Exact reproduction of all the data is required, with pictures excluded.

=== Dataset records ===
■ ■ ■ ■

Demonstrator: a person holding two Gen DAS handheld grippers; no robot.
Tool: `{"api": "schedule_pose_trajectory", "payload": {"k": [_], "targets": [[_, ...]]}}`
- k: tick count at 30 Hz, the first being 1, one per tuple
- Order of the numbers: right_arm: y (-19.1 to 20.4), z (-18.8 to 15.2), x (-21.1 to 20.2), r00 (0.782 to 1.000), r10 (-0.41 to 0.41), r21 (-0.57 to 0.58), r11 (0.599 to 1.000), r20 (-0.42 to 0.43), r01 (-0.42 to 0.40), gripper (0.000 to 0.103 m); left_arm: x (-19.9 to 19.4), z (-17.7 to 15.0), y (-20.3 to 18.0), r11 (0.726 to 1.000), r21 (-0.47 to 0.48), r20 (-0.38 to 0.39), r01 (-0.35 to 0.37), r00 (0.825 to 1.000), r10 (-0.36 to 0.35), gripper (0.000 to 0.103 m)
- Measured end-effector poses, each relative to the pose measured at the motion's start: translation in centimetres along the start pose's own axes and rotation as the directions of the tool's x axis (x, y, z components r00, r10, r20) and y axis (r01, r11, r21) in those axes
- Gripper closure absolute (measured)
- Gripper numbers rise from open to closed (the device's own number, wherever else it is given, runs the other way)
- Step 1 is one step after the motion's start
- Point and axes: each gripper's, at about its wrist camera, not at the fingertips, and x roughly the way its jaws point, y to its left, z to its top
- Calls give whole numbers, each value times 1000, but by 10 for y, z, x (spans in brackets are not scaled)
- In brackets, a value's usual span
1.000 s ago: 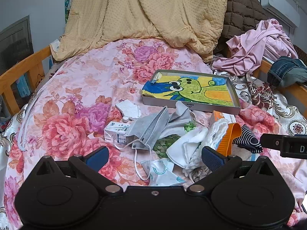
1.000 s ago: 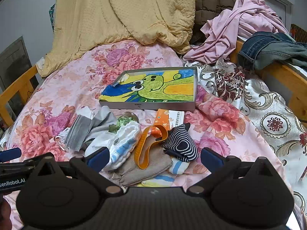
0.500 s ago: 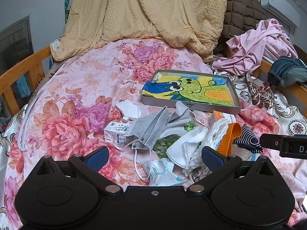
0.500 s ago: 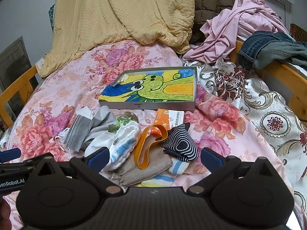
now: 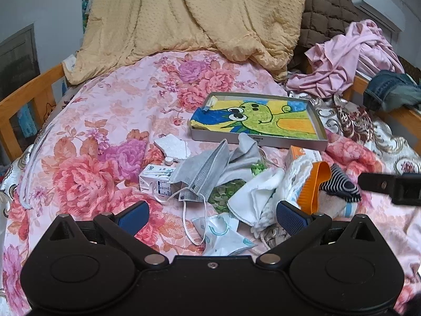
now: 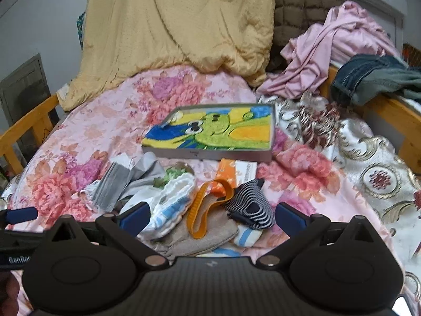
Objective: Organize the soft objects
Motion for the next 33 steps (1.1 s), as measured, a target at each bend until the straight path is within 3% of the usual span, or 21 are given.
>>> {"api": "schedule_pose_trajectory", "payload": {"k": [6, 11, 14, 20, 29, 33], "targets": [[6, -13, 5, 998, -9, -42, 999, -62, 6, 0, 13, -25, 0, 997, 40, -56, 63, 997, -61, 1], [21, -19, 2, 1000, -4, -108, 994, -29, 1, 0, 30, -42, 10, 992, -43, -105, 116, 987, -120, 1], [24, -17, 5, 999, -17, -151, 989, -40, 11, 0, 38, -43, 16, 991, -81, -98, 109, 988, -117, 1], [16, -11, 19, 995, -53, -148, 988, -84, 40, 0, 58, -11, 36, 989, -104, -13, 102, 994, -104, 1], [10, -5, 41, 988, -56, -103, 994, -147, 41, 0, 116, 31, 33, 985, 17, 5, 171, 985, -171, 1], [10, 0, 49, 986, -46, -67, 997, -159, 35, 0, 134, 34, 30, 979, 69, -17, 189, 982, -189, 14]]}}
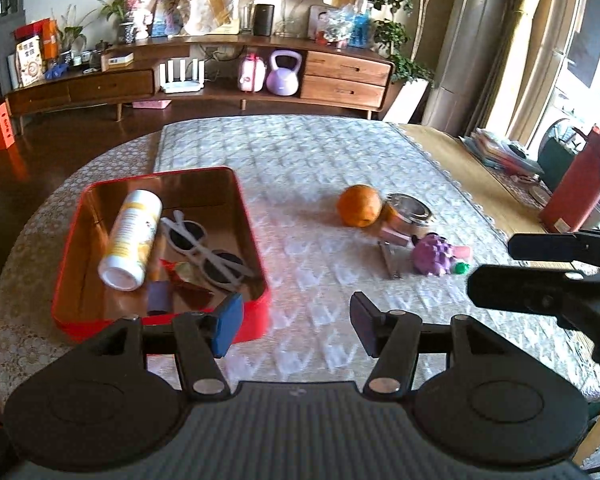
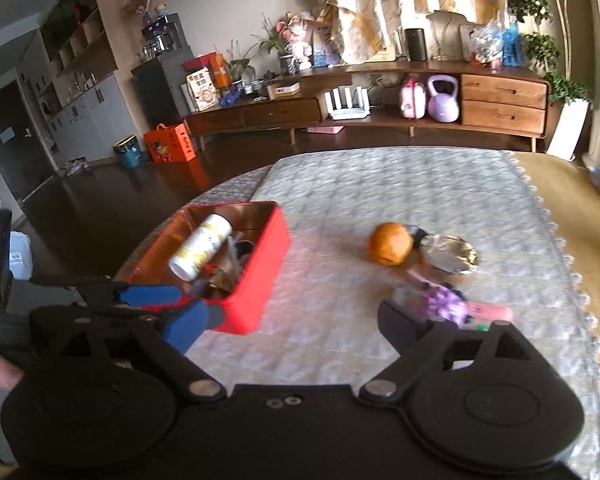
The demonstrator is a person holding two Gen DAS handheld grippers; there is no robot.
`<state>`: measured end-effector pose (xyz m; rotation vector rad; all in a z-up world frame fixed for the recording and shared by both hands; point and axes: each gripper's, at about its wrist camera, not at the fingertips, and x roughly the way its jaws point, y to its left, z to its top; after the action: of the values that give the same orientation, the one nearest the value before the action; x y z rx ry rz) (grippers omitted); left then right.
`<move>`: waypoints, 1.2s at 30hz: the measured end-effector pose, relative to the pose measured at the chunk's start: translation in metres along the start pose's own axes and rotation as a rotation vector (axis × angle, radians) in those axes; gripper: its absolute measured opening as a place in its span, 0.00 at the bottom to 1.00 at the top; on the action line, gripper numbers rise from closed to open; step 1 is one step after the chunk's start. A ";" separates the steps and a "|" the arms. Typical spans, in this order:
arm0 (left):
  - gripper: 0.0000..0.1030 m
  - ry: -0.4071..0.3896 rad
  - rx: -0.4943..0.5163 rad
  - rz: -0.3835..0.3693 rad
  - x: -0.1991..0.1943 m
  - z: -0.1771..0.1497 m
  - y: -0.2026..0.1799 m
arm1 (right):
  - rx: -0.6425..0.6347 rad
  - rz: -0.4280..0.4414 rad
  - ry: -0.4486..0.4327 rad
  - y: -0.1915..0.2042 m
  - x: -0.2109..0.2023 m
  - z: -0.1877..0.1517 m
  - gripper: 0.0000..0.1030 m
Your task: Organize rigid objects
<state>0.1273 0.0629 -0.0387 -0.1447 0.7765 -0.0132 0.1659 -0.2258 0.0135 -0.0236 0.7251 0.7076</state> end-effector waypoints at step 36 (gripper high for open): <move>0.81 0.047 0.058 0.012 0.147 0.018 -0.085 | -0.236 -0.128 0.005 -0.099 0.052 -0.034 0.91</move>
<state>0.2484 -0.0282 -0.1174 -0.0851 0.8234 -0.0275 0.2322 -0.2800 -0.0654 -0.2853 0.6360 0.6676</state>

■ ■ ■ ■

=== Output of the task ===
Demonstrator: a person holding two Gen DAS handheld grippers; no robot.
Tool: `{"api": "schedule_pose_trajectory", "payload": {"k": [_], "targets": [[_, ...]]}}`
- k: tick count at 30 Hz, the first being 1, one per tuple
- Order of the numbers: right_arm: y (-19.1 to 20.4), z (-18.8 to 15.2), x (-21.1 to 20.2), r00 (0.782 to 1.000), r10 (-0.41 to 0.41), r21 (-0.57 to 0.58), r11 (0.599 to 1.000), r20 (-0.42 to 0.43), r01 (-0.42 to 0.40), gripper (0.000 to 0.103 m); left_arm: x (-19.9 to 19.4), z (-17.7 to 15.0), y (-20.3 to 18.0), r11 (0.726 to 1.000), r21 (-0.47 to 0.48), r20 (-0.38 to 0.39), r01 (-0.35 to 0.37), r00 (0.825 to 1.000), r10 (-0.36 to 0.35), gripper (0.000 to 0.103 m)
- Measured end-effector poses, each relative to the pose measured at the motion's start: translation in centimetres along the start pose's own axes and rotation as the directions of the tool's x axis (x, y, z components r00, r10, r20) and y axis (r01, r11, r21) in those axes
- Gripper closure absolute (measured)
- Gripper numbers rise from open to closed (the device's own number, wherever else it is given, runs the other way)
- Step 1 is one step after the motion's start
- Point and axes: each gripper's, at about its wrist camera, not at the fingertips, and x roughly the way its jaws point, y to its left, z to its top
- Calls give whole numbers, each value times 1000, but by 10 for y, z, x (spans in brackets are not scaled)
- In brackets, a value's usual span
1.000 s ago: 
1.000 s ago: 
0.500 s ago: 
0.500 s ago: 
now: 
now: 
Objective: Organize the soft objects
Motion for the next 33 steps (1.1 s), as measured, a target at each bend until the straight path is within 3% of the usual span, or 21 are given.
>>> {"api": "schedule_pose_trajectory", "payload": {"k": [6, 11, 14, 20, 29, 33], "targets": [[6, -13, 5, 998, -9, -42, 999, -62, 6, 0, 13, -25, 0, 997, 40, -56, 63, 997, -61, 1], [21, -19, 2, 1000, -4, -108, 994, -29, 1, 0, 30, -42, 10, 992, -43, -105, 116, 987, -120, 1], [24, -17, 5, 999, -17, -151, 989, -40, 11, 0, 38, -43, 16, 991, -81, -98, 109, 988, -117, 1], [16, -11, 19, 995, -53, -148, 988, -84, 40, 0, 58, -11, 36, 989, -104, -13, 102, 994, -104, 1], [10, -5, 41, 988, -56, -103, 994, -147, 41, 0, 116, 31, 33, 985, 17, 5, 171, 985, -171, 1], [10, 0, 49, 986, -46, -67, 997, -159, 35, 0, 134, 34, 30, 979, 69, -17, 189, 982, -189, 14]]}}
The demonstrator is a person holding two Gen DAS handheld grippers; there is no robot.
`<state>`: measured end-effector pose (xyz m; rotation vector rad; all in a z-up world frame fixed for the recording and shared by both hands; point and axes: each gripper's, at about its wrist camera, not at the fingertips, and x roughly the way its jaws point, y to its left, z to its top; after the action: of the values that give the same orientation, the one nearest the value before the action; x y z rx ry rz) (grippers omitted); left then right.
`<move>`: waypoints, 1.2s at 30hz: the measured end-effector pose, relative to the pose measured at the chunk's start: translation in metres along the start pose's own axes and rotation as a rotation vector (axis × angle, radians) in those axes; gripper: its absolute measured opening as a place in its span, 0.00 at the bottom to 1.00 at the top; on the action line, gripper numbers rise from closed to open; step 1 is one step after the chunk's start. A ";" separates the steps and a "|" the arms. Typical spans, in this order:
arm0 (left):
  - gripper: 0.0000..0.1030 m
  - ry: -0.4071..0.3896 rad
  - rx: -0.4943..0.5163 rad
  - rz: -0.3835..0.3693 rad
  - x: -0.1991..0.1943 m
  - z: -0.1771..0.1497 m
  - y: -0.2026..0.1799 m
arm1 (right):
  - rx: -0.6425..0.6347 rad
  - rz: -0.4280..0.4414 rad
  - ry: -0.4486..0.4327 rad
  - y: -0.1915..0.2042 m
  - x: -0.2109..0.2023 m
  - z: -0.1877..0.1517 m
  - gripper: 0.0000..0.1030 m
Your task: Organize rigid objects
<state>0.1273 0.0629 -0.0387 -0.1447 0.7765 -0.0132 0.1659 -0.2258 0.0135 -0.0236 0.7251 0.7076</state> end-effector waypoints at step 36 (gripper high for open): <move>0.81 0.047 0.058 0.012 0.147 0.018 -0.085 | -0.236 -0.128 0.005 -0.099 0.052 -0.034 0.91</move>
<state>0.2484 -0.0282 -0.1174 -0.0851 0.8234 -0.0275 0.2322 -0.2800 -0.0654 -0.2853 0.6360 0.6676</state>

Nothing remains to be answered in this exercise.